Não necessariamente. Ela pode funcionar como um alerta defensivo diante de ameaças, ainda que vagas. O problema é quando essa reação se torna constante, distorcendo a percepção da realidade e levando a generalizações que afetam a vida social e afetiva.
Por que tantas pessoas procuram terapia depois dos 30 ou 40 anos?
Muitos chegam ao consultório para lidar com questões ligadas à infância e aos vínculos familiares. A ausência de afeto, ou até mesmo o excesso, pode deixar marcas psíquicas que alimentam quadros de ansiedade na vida adulta.
É verdade que hoje os jovens falam demais em ansiedade?
Existe um fenômeno de “modismo”. Muitos jovens associam qualquer desconforto emocional à ansiedade, o que pode confundir o entendimento sobre o transtorno. É importante diferenciar entre ansiedade cotidiana e patológica, que exige acompanhamento clínico.
Quais técnicas ajudam a reduzir o impacto da ansiedade?

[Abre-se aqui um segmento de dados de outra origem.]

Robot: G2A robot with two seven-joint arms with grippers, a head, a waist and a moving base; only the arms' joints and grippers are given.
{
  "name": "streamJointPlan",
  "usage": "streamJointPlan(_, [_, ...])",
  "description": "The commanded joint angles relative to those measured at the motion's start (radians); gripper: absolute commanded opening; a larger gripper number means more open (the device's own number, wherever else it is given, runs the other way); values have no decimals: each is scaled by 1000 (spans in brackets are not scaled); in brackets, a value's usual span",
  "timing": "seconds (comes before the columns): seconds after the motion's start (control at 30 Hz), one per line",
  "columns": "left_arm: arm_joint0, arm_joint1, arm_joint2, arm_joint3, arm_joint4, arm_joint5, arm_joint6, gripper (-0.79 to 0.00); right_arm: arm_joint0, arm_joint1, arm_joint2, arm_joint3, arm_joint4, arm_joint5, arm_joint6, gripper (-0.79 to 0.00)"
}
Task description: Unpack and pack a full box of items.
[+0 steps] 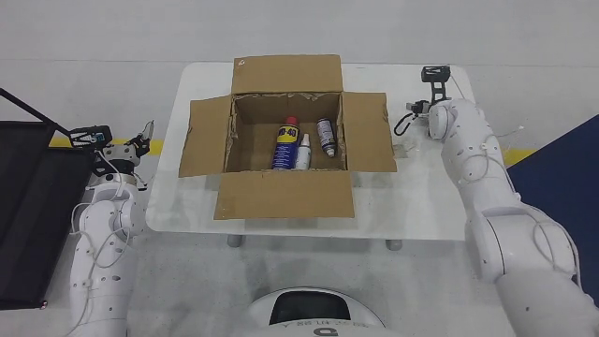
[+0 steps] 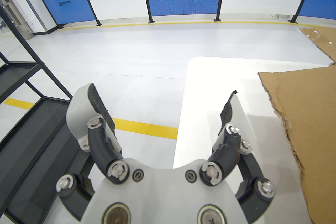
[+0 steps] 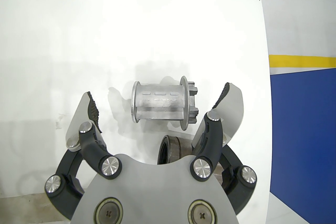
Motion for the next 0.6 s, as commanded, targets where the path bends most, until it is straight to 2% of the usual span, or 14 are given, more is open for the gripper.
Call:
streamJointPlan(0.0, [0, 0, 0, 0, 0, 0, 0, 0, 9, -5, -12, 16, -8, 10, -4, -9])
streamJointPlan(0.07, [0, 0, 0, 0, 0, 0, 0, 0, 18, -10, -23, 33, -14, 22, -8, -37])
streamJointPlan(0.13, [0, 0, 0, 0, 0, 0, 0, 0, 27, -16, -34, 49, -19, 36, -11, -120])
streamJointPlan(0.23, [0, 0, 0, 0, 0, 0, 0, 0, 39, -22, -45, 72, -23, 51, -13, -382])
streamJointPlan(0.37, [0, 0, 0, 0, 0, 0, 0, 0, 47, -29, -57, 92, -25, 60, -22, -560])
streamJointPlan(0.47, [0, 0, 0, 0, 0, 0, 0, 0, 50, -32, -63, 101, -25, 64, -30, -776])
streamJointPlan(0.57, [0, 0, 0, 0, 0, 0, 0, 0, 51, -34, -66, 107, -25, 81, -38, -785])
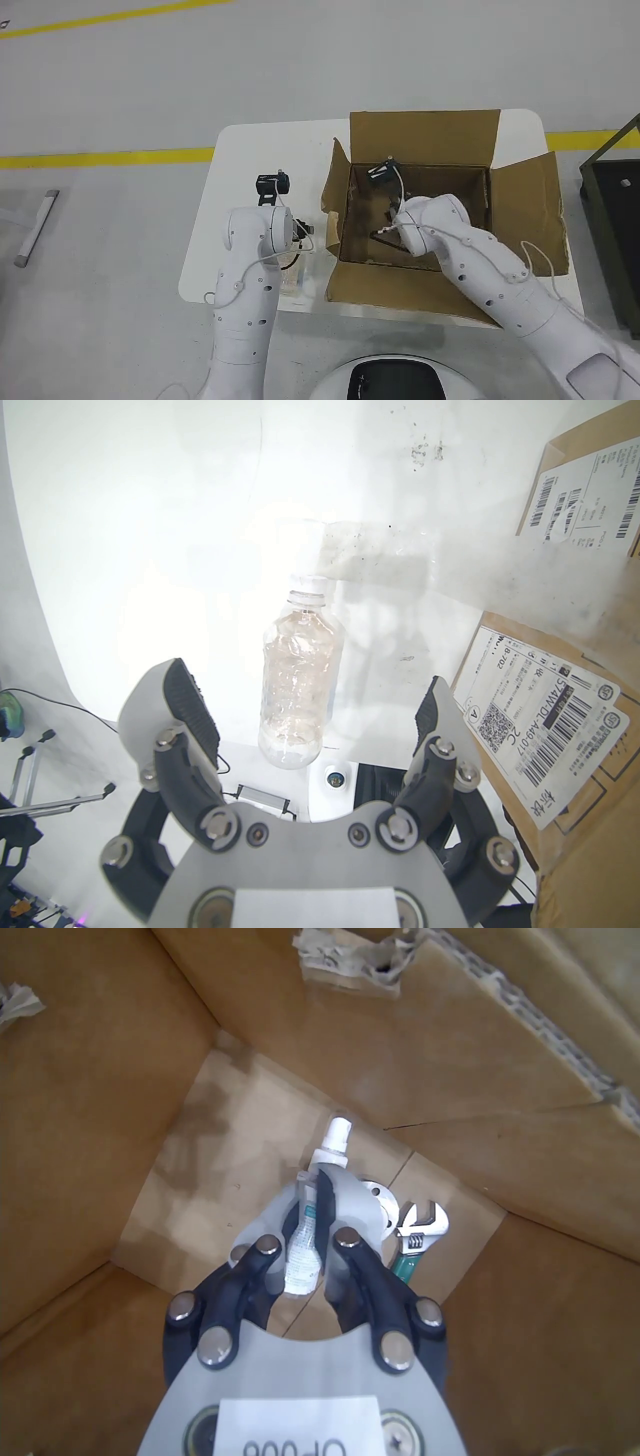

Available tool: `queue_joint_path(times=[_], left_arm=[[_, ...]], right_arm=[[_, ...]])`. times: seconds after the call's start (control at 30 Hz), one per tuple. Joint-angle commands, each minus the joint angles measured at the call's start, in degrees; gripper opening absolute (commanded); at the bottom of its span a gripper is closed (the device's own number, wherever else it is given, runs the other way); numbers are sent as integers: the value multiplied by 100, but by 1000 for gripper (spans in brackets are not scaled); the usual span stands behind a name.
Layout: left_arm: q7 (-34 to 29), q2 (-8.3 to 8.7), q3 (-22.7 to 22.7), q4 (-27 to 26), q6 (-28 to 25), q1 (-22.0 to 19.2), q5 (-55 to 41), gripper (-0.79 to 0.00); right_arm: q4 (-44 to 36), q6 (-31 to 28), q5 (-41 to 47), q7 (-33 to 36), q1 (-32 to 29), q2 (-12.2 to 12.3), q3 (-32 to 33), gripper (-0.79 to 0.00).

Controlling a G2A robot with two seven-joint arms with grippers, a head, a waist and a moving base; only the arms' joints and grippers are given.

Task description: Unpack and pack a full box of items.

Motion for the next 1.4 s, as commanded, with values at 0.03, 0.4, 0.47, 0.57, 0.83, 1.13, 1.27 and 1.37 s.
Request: queue_joint_path(times=[0.03,0.4,0.47,0.57,0.83,1.13,1.27,1.37], left_arm=[[0,0,0,0,0,0,0,0],[0,0,0,0,0,0,0,0],[0,0,0,0,0,0,0,0],[0,0,0,0,0,0,0,0],[0,0,0,0,0,0,0,0],[0,0,0,0,0,0,0,0],[0,0,0,0,0,0,0,0],[0,0,0,0,0,0,0,0]], right_arm=[[48,97,-54,112,-13,-29,-8,-551],[-158,146,-383,280,-322,-20,273,-406],[-157,120,-393,280,-375,-26,304,-397],[-100,48,-299,234,-420,-50,337,-394],[115,-72,-243,143,-398,-135,305,-397],[268,-187,-241,144,-381,-222,262,-400],[294,-259,-212,111,-376,-251,293,-400],[148,-456,-157,79,-390,-258,334,-403]])
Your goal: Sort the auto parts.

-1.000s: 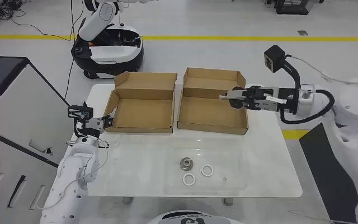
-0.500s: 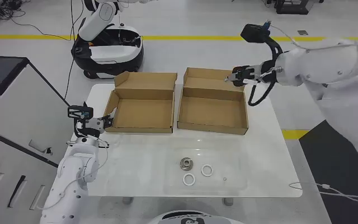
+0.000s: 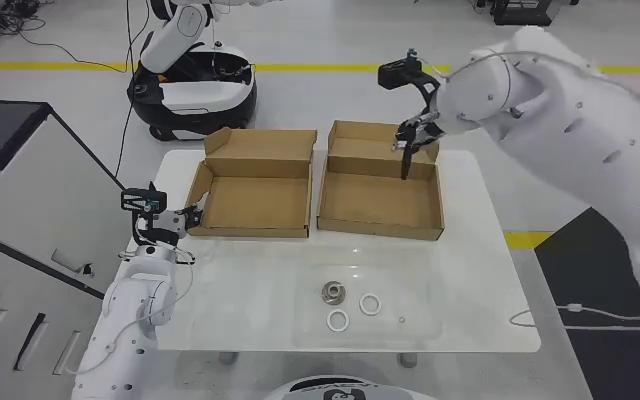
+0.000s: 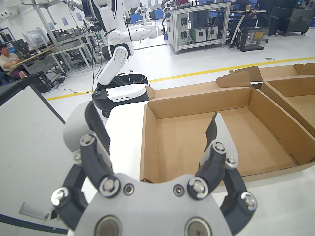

Há diversas abordagens: reestruturação cognitiva, exposição gradual, exercícios de relaxamento e terapias de terceira onda, que ensinam a aceitar experiências internas difíceis sem transformá-las em padrões fixos.
Devemos eliminar os sentimentos difíceis?
Não. O essencial é aprender a conviver com eles. Nem todas as situações têm solução imediata — perdas irreparáveis, pressões sociais e contextos adversos fazem parte da vida. A saída é desenvolver flexibilidade psicológica e ressignificar o sofrimento.